- [Task instructions]: A faithful copy is needed of the lines below from the one with "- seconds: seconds" up to and including the one with "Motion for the"; set it down with no pictures and no other lines.

*** Data for review

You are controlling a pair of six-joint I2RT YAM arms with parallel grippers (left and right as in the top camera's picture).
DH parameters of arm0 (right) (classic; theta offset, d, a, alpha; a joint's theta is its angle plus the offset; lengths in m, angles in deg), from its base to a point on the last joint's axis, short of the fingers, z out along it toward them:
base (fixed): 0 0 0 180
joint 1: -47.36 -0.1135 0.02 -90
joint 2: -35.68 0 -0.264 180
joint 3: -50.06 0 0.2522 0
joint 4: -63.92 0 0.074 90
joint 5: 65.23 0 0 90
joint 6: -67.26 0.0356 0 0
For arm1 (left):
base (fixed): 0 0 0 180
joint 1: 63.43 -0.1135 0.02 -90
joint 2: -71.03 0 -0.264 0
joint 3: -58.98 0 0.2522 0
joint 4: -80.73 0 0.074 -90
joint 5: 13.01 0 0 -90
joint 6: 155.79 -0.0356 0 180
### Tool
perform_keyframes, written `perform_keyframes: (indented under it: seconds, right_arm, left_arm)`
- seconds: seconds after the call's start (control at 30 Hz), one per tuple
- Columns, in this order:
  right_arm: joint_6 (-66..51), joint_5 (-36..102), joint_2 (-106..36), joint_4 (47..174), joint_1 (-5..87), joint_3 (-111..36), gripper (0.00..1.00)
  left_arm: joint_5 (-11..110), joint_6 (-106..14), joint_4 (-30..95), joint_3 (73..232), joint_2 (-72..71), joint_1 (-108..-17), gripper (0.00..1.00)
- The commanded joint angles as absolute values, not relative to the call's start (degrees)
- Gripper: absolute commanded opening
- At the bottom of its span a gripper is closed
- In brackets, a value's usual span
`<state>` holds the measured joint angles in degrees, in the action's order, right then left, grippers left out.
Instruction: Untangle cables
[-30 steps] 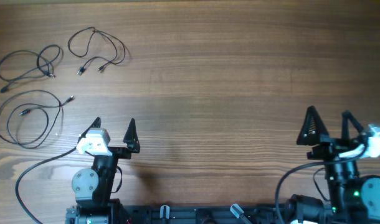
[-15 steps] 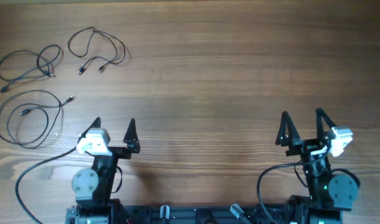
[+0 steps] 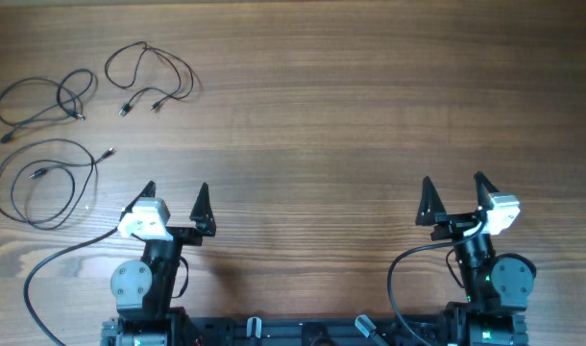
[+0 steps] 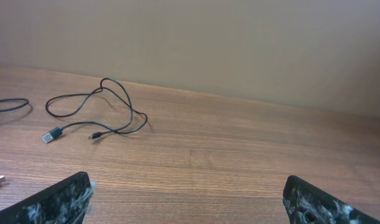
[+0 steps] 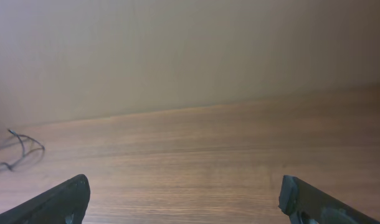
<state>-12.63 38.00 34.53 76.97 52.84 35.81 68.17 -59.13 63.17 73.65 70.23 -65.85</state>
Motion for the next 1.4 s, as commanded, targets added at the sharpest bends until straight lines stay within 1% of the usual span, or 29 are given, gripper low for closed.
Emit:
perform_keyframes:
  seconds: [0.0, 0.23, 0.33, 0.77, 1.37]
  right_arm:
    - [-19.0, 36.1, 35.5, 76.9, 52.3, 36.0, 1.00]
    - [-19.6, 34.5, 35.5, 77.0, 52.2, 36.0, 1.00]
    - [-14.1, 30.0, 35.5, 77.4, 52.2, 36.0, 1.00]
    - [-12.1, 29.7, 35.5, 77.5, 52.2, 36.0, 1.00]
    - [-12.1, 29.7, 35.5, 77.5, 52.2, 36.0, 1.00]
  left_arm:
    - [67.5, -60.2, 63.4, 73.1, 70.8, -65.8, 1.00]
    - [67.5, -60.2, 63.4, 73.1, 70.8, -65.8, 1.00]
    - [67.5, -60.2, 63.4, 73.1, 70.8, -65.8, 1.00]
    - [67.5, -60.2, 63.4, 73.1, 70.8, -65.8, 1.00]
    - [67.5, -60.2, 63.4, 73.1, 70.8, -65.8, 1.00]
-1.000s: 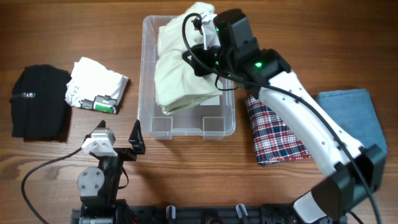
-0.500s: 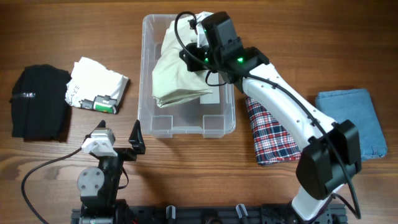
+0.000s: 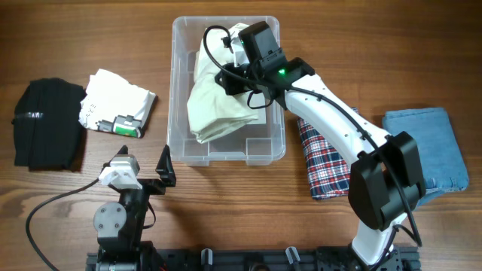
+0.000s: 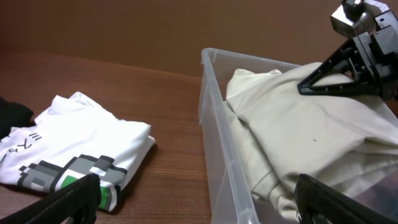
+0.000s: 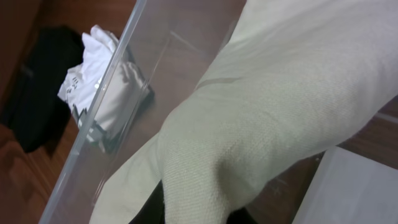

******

- [Expected answer]:
- seconds: seconds after the call's start (control at 30 Hz), one per tuple
- Columns, in this order:
  right_arm: joint_6 (-66..51), joint_5 (-36..102), joint_2 (-106..36), joint_4 (47..174), joint_1 (-5..87), joint_3 (-111..36), gripper (0.00..1.00)
  left_arm: joint_5 (-11..110), joint_6 (-106..14), joint_4 (-30..95), joint_3 (73..232), joint_2 (-72..71), joint_1 (-108..-17), gripper (0.00..1.00)
- The commanded joint angles as absolute values, not relative to the call's start (degrees)
- Gripper: absolute commanded opening
- At the bottom of its span a gripper is closed
- In brackets, a value's usual span
`<state>` holds the measured joint angles in degrees, in the action's order, right then left, grippers left out.
Instruction: Untangle cables
[-30 steps] 
[-15 steps] 
[+0 steps] 
[+0 steps] 
[+0 steps] 
<state>-12.63 38.00 34.53 76.97 52.84 35.81 68.17 -59.13 63.17 73.65 70.23 -65.85</state>
Motion for the next 1.4 s, as commanded, targets added at the sharpest bends until straight lines stay within 1% of the usual span, or 29 are given, gripper low for closed.

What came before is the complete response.